We strongly believe that art is political in nature and that you can read the cultural zeitgeist of the moment through the art of that time. So for us it’s about trying to engage with the cultural themes of our time and finding ways as directors to soak up the zeitgeist and reform or crystalize it and give it back to the viewer in a form they can understand. Oftentimes that comes down to trying to bring these large and convoluted themes down to the individual level and look at the impact on families or single people. Strangely the most hyper-specific is often the most universal.
Going back to the casting, you mentioned going through almost 3000 actors, what was it about Will and Victoria that ultimately led you to go with them?
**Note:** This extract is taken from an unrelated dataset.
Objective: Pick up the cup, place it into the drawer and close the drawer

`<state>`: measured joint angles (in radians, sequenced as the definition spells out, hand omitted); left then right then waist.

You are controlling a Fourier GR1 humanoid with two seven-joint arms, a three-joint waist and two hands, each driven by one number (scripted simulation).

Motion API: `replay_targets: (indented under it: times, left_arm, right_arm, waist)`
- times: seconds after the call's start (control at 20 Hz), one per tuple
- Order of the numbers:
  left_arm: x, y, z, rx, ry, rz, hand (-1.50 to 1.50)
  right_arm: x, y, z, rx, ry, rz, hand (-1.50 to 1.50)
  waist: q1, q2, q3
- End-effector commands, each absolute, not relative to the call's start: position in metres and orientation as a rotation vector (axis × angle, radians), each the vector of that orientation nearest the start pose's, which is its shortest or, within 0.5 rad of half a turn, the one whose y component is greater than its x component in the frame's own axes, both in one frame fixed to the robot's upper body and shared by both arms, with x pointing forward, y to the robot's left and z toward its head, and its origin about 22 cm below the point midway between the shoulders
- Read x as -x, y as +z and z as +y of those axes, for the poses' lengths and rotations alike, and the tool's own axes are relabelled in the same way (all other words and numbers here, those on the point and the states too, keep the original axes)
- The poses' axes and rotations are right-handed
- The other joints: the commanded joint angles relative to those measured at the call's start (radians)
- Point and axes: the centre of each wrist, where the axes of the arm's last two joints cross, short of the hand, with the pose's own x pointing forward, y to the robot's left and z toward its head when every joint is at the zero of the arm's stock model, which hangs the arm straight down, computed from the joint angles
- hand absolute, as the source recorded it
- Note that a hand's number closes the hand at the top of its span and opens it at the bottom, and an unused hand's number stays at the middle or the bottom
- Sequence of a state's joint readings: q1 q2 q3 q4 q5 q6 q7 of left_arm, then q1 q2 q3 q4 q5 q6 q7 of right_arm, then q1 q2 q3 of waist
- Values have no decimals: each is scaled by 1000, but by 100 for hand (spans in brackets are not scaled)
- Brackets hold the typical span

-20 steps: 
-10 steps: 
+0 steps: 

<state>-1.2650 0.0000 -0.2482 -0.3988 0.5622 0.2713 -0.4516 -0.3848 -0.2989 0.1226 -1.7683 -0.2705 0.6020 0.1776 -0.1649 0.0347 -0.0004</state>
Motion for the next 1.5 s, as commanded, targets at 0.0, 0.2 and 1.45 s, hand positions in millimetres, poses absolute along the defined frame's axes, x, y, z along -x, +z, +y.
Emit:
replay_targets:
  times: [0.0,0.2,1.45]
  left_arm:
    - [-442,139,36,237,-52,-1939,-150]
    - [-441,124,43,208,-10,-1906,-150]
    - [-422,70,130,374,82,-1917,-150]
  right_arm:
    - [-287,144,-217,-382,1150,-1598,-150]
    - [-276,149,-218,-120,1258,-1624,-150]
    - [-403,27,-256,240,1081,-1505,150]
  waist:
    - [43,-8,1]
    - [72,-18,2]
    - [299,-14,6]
It’s going to sound sort of lame, but it really comes down to two things for me. One, does it feel real? Can you, through the massive machine of casting and self tapes and all the fluff, believe that the person on screen or in front of you isn’t faking it, that the words coming out of their mouth aren’t lines you wrote but something they are actually saying? Secondly, is the way they are saying the dialogue matching what you had in your head?
We strongly believe that art is political in nature and that you can read the cultural zeitgeist of the moment through the art of that time.
So much of directing for us is just making the thing in the monitor match how we hear and see it in our heads. We’ve spent months working on the script, listening to the dialogue in our brains, and picturing the scenes, so it’s a process of getting to that as closely as we can, while obviously being open to changes or surprises when they come. An interesting example of this is the elevator scene, which only lasts about 30 seconds in the film, but we basically put them in an elevator for two hours and rolled on the lines we had written, but also a ton of improv based on the background we’d created with them. The lines in the film I think are not ones we had in the script.
Practical question, what’s the funding process for your shorts? What advice would you give a filmmaker looking to get their work off the ground?
Eat a lot of instant ramen, haha.
What’s next for you both?
We’re hard at work on our first feature film!